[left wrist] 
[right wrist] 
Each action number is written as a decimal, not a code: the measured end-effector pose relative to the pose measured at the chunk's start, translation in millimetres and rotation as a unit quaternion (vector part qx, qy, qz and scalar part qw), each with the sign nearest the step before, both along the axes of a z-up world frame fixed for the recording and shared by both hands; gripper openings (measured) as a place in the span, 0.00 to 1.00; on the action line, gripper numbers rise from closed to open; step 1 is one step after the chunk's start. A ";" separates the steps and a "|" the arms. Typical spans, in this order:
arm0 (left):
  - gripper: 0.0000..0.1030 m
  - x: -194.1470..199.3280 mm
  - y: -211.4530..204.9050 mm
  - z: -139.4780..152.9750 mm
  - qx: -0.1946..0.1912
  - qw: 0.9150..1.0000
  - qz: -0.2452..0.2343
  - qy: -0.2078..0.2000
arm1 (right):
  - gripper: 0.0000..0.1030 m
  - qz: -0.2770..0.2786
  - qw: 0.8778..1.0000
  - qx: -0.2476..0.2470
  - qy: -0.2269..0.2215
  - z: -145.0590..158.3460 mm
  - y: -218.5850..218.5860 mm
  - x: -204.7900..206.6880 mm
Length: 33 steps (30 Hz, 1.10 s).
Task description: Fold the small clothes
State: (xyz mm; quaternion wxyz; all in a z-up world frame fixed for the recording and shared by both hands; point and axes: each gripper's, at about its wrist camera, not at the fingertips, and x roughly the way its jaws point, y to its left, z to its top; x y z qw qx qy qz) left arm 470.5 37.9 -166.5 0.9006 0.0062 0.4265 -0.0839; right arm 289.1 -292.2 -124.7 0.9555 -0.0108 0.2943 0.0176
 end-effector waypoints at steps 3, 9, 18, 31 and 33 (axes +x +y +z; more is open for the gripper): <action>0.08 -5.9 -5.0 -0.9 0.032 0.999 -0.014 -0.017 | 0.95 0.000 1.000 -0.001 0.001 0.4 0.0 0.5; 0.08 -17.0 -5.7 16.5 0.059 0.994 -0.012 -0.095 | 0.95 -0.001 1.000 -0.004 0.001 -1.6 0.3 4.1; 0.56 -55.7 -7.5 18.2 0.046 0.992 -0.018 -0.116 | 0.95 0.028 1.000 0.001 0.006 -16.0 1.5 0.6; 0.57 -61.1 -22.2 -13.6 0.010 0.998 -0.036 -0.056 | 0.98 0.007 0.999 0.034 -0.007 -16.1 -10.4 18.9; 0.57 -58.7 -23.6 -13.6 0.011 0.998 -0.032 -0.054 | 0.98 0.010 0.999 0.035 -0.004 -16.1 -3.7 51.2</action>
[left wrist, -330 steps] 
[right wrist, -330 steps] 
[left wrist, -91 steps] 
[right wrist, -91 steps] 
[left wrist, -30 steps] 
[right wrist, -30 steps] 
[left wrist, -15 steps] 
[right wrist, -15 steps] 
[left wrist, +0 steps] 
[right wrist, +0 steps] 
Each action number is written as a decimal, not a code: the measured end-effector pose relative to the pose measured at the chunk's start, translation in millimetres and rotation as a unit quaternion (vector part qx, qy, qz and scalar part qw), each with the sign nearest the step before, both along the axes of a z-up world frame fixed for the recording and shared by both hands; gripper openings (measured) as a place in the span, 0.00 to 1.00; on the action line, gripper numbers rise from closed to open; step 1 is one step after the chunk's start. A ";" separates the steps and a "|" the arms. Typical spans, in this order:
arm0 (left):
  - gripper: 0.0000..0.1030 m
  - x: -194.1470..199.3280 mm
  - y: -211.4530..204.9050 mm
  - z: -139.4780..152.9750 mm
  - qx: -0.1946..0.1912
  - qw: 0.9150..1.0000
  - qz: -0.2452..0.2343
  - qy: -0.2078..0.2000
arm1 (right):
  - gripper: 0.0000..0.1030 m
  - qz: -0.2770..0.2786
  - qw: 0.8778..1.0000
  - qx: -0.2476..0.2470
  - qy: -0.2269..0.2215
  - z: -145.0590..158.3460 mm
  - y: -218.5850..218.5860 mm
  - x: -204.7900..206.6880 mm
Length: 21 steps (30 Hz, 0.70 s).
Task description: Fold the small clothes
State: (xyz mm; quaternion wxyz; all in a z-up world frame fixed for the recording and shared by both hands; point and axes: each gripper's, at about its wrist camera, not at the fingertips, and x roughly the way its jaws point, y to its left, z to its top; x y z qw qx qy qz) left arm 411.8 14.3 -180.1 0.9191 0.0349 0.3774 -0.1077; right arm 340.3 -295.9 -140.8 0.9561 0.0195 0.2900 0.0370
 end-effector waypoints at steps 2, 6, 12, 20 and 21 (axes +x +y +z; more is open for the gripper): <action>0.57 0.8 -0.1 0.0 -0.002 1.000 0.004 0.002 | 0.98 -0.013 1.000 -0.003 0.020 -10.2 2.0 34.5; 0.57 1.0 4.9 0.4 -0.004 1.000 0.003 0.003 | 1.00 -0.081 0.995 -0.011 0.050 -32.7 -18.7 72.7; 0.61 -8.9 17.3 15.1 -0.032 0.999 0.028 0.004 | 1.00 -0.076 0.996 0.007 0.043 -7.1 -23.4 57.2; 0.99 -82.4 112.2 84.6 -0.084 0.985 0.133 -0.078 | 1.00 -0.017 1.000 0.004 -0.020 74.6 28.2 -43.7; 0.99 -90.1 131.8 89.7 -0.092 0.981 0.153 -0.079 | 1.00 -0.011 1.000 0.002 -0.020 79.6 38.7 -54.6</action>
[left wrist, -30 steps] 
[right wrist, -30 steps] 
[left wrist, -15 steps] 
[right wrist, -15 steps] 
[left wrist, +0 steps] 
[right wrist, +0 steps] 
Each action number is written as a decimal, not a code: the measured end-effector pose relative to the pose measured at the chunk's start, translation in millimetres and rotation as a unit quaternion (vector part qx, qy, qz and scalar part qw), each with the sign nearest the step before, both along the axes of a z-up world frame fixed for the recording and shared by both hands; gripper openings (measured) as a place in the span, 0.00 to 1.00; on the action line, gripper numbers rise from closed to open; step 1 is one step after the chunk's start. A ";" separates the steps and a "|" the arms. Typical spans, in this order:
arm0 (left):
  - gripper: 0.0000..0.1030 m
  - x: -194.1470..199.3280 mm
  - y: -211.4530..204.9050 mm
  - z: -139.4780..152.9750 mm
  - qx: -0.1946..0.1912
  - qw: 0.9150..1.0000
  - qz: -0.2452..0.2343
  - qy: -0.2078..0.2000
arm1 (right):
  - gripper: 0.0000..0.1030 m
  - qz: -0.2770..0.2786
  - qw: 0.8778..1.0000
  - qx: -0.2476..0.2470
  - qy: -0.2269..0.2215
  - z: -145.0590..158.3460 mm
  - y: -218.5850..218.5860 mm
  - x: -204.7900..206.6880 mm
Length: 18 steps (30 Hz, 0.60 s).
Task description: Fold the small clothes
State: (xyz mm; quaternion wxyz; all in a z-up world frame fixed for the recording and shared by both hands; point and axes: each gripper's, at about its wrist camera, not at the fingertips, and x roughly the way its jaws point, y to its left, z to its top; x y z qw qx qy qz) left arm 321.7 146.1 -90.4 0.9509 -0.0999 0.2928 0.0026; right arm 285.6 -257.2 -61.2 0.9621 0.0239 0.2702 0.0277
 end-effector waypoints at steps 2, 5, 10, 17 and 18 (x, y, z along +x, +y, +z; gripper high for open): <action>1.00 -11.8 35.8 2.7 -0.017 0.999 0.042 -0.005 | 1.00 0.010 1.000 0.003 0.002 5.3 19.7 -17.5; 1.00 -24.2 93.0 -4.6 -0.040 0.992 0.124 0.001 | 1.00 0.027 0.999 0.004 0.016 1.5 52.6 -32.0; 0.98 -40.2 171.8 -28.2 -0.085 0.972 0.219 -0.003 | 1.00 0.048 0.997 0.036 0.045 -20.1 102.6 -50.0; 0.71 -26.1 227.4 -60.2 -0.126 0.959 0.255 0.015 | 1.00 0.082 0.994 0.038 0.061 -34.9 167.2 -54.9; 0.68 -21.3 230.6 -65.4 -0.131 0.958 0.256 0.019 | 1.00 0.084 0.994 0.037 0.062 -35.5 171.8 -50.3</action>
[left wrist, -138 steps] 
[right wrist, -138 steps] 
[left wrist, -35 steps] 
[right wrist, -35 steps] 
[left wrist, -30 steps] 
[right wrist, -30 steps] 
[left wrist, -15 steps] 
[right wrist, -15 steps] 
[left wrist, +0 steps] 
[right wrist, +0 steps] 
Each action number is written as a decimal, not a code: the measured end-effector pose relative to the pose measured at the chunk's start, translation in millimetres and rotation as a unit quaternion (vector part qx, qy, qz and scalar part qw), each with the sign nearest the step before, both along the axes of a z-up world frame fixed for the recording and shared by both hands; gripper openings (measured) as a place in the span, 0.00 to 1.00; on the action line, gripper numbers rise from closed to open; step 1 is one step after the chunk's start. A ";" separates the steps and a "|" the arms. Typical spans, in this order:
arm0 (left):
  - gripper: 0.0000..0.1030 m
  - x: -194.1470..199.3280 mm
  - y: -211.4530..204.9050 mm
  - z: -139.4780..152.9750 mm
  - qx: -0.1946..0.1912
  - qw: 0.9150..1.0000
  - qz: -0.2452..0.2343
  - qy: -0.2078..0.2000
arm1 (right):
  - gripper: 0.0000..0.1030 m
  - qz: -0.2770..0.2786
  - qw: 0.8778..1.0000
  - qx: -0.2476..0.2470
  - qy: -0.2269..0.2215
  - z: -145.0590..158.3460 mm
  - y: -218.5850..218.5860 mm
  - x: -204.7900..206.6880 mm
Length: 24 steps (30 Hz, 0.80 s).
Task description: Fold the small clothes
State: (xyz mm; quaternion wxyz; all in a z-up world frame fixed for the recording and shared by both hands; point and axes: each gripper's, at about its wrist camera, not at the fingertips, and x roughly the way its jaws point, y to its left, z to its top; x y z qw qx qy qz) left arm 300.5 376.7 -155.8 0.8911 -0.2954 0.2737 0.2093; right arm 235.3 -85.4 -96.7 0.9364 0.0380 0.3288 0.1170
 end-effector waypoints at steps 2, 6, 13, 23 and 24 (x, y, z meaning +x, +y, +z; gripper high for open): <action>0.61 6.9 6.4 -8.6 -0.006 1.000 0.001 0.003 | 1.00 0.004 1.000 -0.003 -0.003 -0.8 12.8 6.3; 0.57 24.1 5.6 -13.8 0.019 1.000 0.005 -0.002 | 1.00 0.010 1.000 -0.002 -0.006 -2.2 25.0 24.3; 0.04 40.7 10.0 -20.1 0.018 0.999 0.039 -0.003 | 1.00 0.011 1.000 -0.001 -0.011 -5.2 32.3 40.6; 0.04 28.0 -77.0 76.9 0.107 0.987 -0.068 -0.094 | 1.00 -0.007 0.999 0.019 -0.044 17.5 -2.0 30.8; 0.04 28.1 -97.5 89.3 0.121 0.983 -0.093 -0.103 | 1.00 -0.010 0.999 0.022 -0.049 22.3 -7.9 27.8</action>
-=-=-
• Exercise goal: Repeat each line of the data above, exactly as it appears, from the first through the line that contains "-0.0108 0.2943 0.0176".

• Answer to this task:
[left wrist] 
[right wrist] 
Each action number is written as a decimal, not a code: the measured end-effector pose relative to the pose measured at the chunk's start, translation in millimetres and rotation as a unit quaternion (vector part qx, qy, qz and scalar part qw), each with the sign nearest the step before, both along the axes of a z-up world frame fixed for the recording and shared by both hands; gripper openings (measured) as a place in the span, 0.00 to 1.00; on the action line, gripper numbers rise from closed to open; step 1 is one step after the chunk's start. A ";" separates the steps and a "|" the arms. Typical spans, in this order:
arm0 (left):
  - gripper: 0.0000..0.1030 m
  - x: -194.1470..199.3280 mm
  - y: -211.4530..204.9050 mm
  - z: -139.4780..152.9750 mm
  - qx: -0.1946..0.1912
  - qw: 0.9150..1.0000
  - qz: -0.2452..0.2343
  - qy: -0.2078..0.2000
arm1 (right):
  - gripper: 0.0000..0.1030 m
  - qz: -0.2770..0.2786
  - qw: 0.8778..1.0000
  - qx: -0.2476..0.2470
  - qy: -0.2269..0.2215
  - z: -145.0590..158.3460 mm
  - y: -218.5850..218.5860 mm
  - x: -204.7900..206.6880 mm
Length: 33 steps (30 Hz, 1.10 s).
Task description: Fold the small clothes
State: (xyz mm; quaternion wxyz; all in a z-up world frame fixed for the recording and shared by both hands; point and axes: each gripper's, at about its wrist camera, not at the fingertips, and x roughly the way its jaws point, y to its left, z to its top; x y z qw qx qy qz) left arm 470.5 37.9 -166.5 0.9006 0.0062 0.4265 -0.0839; right arm 289.1 -292.2 -124.7 0.9555 -0.0108 0.2943 0.0176

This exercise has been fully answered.